_ABOUT THIS TASK_.
Return the exact lines from the one containing "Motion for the" through the final line of the material below, with both ends kept.
· · · · ·
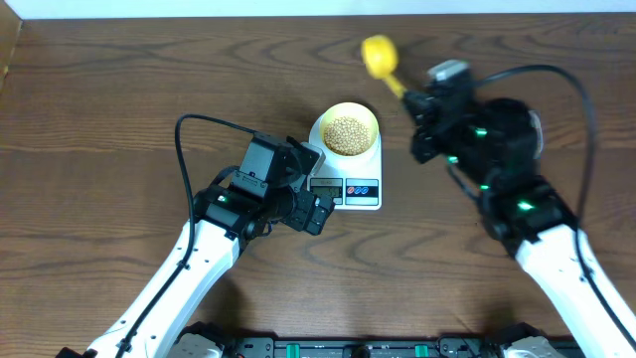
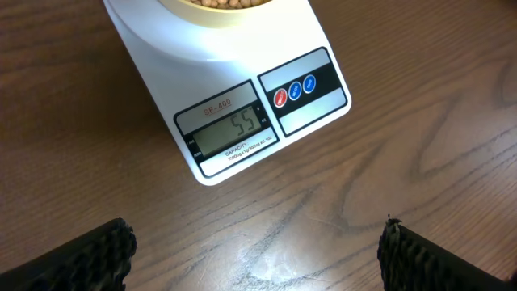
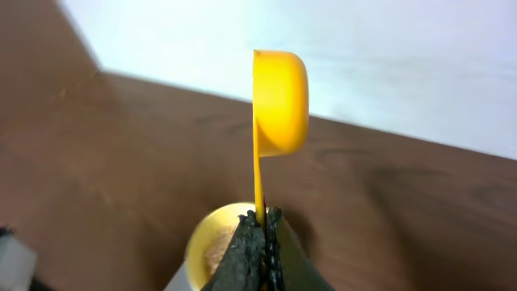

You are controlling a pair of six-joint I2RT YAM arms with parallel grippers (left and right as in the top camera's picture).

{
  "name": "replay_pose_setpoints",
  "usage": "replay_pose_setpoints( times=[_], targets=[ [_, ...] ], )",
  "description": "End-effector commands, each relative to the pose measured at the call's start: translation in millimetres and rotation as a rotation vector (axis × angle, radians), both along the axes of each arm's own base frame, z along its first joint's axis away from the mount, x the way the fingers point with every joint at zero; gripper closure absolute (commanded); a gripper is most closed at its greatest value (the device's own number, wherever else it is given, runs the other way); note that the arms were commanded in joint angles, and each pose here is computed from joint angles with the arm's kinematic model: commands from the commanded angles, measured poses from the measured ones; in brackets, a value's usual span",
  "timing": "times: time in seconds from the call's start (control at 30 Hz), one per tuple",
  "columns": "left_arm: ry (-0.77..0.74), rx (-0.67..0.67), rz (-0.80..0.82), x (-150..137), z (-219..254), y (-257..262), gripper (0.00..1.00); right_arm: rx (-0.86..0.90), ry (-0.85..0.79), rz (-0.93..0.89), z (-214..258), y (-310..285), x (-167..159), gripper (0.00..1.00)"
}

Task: Scoop item into bowl and weigh 50g on scale
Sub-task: 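Swing the scoop back right to the soybean tub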

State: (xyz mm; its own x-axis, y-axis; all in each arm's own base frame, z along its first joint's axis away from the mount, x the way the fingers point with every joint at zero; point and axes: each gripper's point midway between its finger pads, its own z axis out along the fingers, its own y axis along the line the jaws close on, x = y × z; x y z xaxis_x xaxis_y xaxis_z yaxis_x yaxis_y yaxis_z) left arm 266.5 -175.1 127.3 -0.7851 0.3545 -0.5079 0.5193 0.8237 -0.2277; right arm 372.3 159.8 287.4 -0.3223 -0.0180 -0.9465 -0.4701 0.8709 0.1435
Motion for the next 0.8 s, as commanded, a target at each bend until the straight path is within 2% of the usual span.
replay_pose_setpoints(
  times=[0.0, 0.23, 0.4, 0.77],
  targets=[
    [-0.006, -0.006, -0.013, 2, 4, -3, 0.02, 0.079, 0.02, -0.155, 15, -46, 7, 0.99],
    [-0.006, -0.006, -0.013, 2, 4, -3, 0.02, 0.145, 0.209, -0.426, -20, -130, 5, 0.99],
    [-0.006, -0.006, -0.013, 2, 4, -3, 0.02, 0.07, 0.354, -0.616, -58, -175, -14, 0.99],
    [-0.006, -0.006, -0.013, 2, 4, -3, 0.02, -0.031, 0.357, -0.809, -64, -211, -23, 0.99]
  ],
)
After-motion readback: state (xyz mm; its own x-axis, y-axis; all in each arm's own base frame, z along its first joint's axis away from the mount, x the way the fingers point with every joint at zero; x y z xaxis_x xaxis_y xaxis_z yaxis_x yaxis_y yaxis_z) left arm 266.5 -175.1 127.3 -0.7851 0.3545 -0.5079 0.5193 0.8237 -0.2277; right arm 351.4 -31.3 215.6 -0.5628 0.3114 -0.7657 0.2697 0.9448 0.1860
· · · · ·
_ANSWER AREA_.
Motion for the next 0.8 s, as commanded, a target at each bend until the straight path is within 2% of the usual span.
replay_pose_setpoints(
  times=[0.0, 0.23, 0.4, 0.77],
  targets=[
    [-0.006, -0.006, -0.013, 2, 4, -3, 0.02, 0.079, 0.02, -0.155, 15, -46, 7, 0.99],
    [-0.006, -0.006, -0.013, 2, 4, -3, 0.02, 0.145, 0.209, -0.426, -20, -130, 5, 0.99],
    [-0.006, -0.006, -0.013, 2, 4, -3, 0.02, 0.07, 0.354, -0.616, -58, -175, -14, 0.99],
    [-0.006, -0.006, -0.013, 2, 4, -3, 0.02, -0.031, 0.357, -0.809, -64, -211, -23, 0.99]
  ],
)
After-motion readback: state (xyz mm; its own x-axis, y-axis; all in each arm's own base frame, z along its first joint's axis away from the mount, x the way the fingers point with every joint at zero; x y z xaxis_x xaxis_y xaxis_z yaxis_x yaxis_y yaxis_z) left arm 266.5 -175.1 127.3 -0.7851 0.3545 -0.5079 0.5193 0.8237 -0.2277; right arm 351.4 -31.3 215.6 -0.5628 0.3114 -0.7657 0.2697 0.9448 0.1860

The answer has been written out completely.